- **Entries shown**
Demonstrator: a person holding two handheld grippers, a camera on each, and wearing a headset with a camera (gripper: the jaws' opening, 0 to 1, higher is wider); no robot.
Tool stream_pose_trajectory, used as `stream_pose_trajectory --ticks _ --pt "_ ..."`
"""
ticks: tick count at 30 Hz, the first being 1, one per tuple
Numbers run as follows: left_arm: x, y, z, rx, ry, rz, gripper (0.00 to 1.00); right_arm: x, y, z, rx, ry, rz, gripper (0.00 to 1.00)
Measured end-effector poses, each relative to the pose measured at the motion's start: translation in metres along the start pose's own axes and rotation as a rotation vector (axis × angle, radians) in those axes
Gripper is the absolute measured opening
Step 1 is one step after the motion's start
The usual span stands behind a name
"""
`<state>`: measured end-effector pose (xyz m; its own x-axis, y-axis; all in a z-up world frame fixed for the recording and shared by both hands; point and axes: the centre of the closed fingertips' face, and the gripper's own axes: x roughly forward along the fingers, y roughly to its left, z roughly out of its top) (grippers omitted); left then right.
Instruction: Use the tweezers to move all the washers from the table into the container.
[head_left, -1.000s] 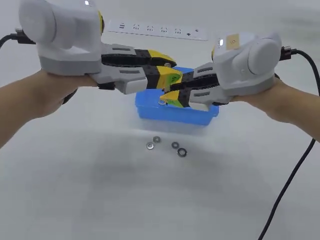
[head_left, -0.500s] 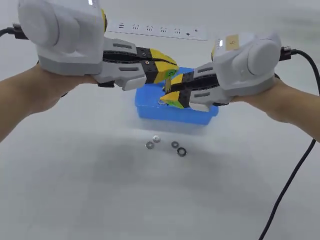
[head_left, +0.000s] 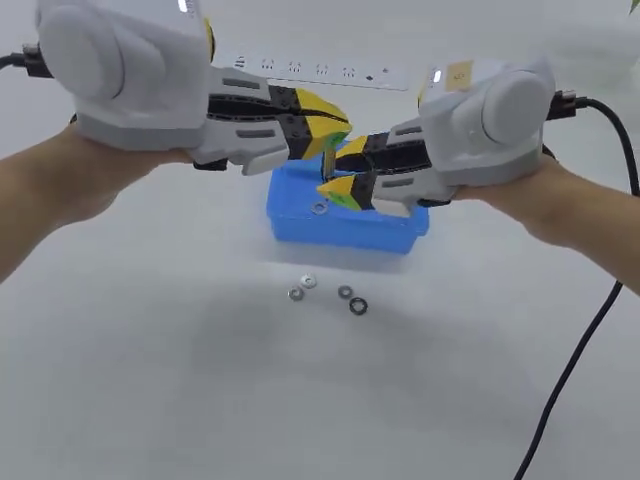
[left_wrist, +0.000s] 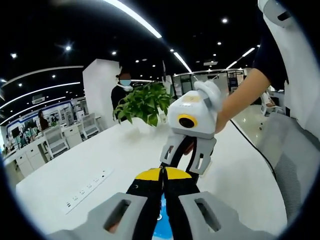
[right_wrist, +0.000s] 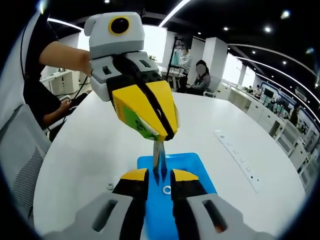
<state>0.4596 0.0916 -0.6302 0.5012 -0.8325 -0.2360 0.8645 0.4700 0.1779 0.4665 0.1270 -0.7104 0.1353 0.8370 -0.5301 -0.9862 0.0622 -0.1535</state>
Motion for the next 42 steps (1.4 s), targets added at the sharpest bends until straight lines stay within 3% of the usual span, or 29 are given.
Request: stream_pose_trajectory --ticks 5,8,15,17,19,22,26,29,37,39,42 --pt "-0.005 0.004 0.02 -0.043 -0.066 0.036 0.04 -0.004 0.006 -0.002 -0.029 0.02 -0.014 0.26" --pt "-0.007 0.01 0.016 -0.032 -0.062 0.049 0.04 -0.006 0.007 -0.005 -0.025 0.028 -0.031 0.3" --pt "-0.021 0.006 0.022 -0.019 -0.063 0.055 0.04 -0.021 0.007 -0.012 0.014 0.033 -0.114 0.42" --pt "-0.025 0.007 0.027 -0.045 -0.1 0.073 0.04 -0.028 0.006 -0.012 0.068 0.009 -0.147 0.47" --pt "-0.03 0.005 0.028 -0.047 -0.103 0.082 0.04 -0.035 0.007 -0.011 0.127 -0.035 -0.163 0.48" --pt "-0.038 0.002 0.028 -0.037 -0.097 0.089 0.04 -0.045 0.01 -0.023 0.12 -0.005 -0.193 0.51" --pt "-0.053 0.004 0.028 -0.038 -0.101 0.117 0.04 -0.059 0.017 -0.034 0.157 -0.034 -0.236 0.61" --pt "-0.064 0.004 0.03 -0.04 -0.111 0.129 0.04 -0.068 0.024 -0.046 0.159 -0.015 -0.257 0.67" --pt "-0.078 -0.013 0.028 -0.004 -0.094 0.119 0.04 -0.088 0.055 -0.067 0.19 0.015 -0.27 0.8" --pt "-0.078 -0.02 0.025 0.003 -0.097 0.118 0.04 -0.09 0.065 -0.067 0.25 -0.013 -0.249 0.86" --pt "-0.079 -0.028 0.015 0.009 -0.09 0.108 0.04 -0.093 0.076 -0.072 0.24 0.01 -0.241 0.9"
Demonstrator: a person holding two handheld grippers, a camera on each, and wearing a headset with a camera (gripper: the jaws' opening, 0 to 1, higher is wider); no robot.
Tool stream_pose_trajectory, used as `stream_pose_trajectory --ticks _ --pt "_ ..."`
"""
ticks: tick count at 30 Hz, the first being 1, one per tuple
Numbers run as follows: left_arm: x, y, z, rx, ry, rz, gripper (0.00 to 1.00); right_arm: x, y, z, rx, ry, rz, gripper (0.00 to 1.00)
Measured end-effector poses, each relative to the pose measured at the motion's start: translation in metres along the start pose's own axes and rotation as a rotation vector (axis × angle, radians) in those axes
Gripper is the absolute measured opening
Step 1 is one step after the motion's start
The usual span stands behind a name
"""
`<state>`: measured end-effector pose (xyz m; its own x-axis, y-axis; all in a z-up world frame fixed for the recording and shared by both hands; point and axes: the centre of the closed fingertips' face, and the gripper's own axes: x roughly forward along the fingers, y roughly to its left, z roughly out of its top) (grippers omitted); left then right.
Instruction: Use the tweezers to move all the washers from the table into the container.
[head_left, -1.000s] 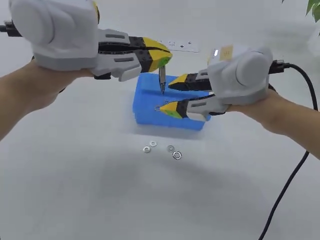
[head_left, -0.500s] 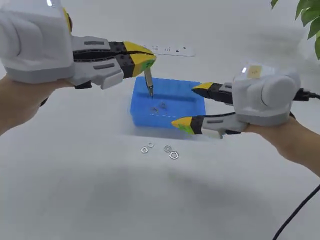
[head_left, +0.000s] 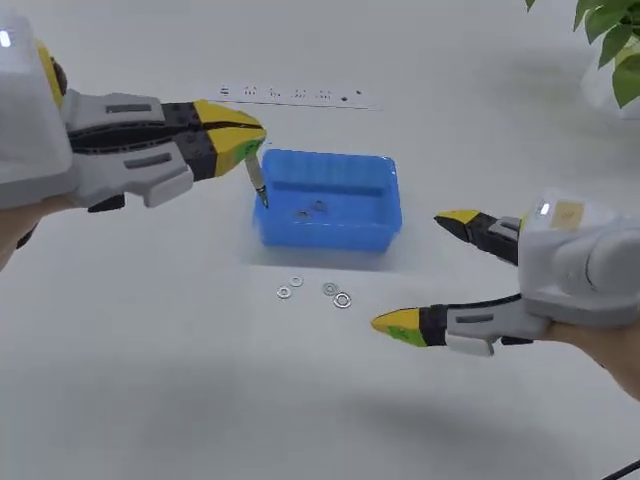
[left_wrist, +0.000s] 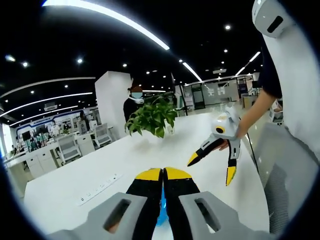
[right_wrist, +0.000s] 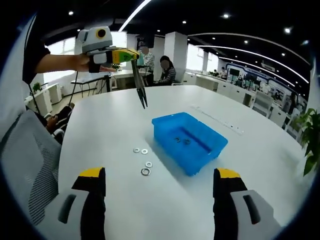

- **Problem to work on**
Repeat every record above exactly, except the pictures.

- **Exercise output**
Demonstrator: a person holding two handheld grippers, a camera on each, and wearing a headset with a camera (gripper: the jaws' opening, 0 to 1, higher is wider); no robot.
Tool stream_pose_trajectory, used as `stream_pose_trajectory --ticks _ --pt "_ ..."`
"""
ticks: tick count at 30 Hz, the first being 1, one per tuple
Numbers run as follows: left_arm: x, y, z, rx, ry, rz, gripper (0.00 to 1.00); right_arm: x, y, z, rx, ry, rz, gripper (0.00 to 1.00)
Measured end-effector poses, each relative to the pose measured at the motion's start: translation in metres along the start pose's own axes and rotation as a rotation vector (axis × angle, radians) in those axes
Gripper is the absolute measured opening
Step 1 is one step after the motion's start
The usual span stands behind a name
"""
`<state>`: measured end-effector pose (xyz m; its own x-axis, y-axis; all in a z-up world frame fixed for the recording and shared by both hands; point and axes: the centre of the closed fingertips' face, and the gripper's own axes: x roughly forward along the fingers, y roughly to its left, z roughly out of its top) (grippers omitted); left then right.
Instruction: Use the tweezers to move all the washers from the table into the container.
[head_left, -1.000s] 
[head_left, -0.500s] 
[head_left, +0.000s] 
[left_wrist, +0.000s] 
[right_wrist, +0.000s] 
<state>0.4596 0.0916 -0.6302 0.5012 -0.8325 -0.2360 0.8645 0.4700 0.1779 0.4665 0.1270 -0.7104 0.1353 0.8370 -0.5301 -0.9862 0.0622 -0.1535</state>
Motion for the next 42 steps (1.4 s), targets added at the sharpest bends until straight lines stay within 3% of the usual span, or 29 are given.
Request: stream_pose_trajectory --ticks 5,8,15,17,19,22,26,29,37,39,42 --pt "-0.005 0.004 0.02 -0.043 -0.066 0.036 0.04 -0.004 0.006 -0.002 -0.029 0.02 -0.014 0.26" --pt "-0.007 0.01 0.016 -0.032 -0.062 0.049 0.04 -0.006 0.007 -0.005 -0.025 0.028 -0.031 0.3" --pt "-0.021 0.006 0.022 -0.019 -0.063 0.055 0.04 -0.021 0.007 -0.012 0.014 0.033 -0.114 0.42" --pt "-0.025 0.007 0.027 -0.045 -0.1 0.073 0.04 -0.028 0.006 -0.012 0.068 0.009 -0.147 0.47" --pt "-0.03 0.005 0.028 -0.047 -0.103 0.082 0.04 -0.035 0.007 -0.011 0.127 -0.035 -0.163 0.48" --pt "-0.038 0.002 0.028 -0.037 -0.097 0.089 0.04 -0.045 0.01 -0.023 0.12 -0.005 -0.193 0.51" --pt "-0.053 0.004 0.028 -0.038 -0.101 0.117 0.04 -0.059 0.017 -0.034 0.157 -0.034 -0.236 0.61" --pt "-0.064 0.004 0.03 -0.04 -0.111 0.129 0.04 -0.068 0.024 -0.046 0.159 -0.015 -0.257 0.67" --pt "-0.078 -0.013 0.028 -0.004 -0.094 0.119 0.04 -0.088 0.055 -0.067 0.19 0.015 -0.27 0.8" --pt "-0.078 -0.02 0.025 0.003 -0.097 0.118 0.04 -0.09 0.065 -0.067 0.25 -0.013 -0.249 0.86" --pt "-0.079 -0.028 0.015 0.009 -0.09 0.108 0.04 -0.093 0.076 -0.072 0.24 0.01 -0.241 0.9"
Demonstrator: a person holding two handheld grippers, a camera on each, and wearing a headset with a camera (gripper: the jaws' opening, 0 to 1, higher is wider); no robot.
Tool stream_pose_trajectory, used as `stream_pose_trajectory --ticks _ --pt "_ ..."`
"""
ticks: tick count at 30 Hz, the first being 1, one per tuple
Numbers run as follows: left_arm: x, y, z, rx, ry, rz, gripper (0.00 to 1.00); right_arm: x, y, z, rx, ry, rz, gripper (0.00 to 1.00)
Measured end-effector poses, each relative to the pose measured at the motion's start: translation in metres along the start pose's own axes and rotation as a rotation vector (axis × angle, radians) in those axes
Gripper is the absolute measured opening
Step 1 is one step after the motion's start
The usual span stands behind a name
"""
`<state>`: measured end-effector pose (xyz m; its own x-axis, y-axis; all in a z-up world frame fixed for the recording and shared by both hands; point and axes: the centre of the closed fingertips' face, and the gripper's own axes: x roughly forward along the fingers, y roughly to its left, z roughly out of its top) (grippers omitted); left then right.
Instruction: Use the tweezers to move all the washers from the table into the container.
[head_left, -1.000s] 
[head_left, -0.500s] 
[head_left, +0.000s] 
[left_wrist, +0.000s] 
[right_wrist, +0.000s] 

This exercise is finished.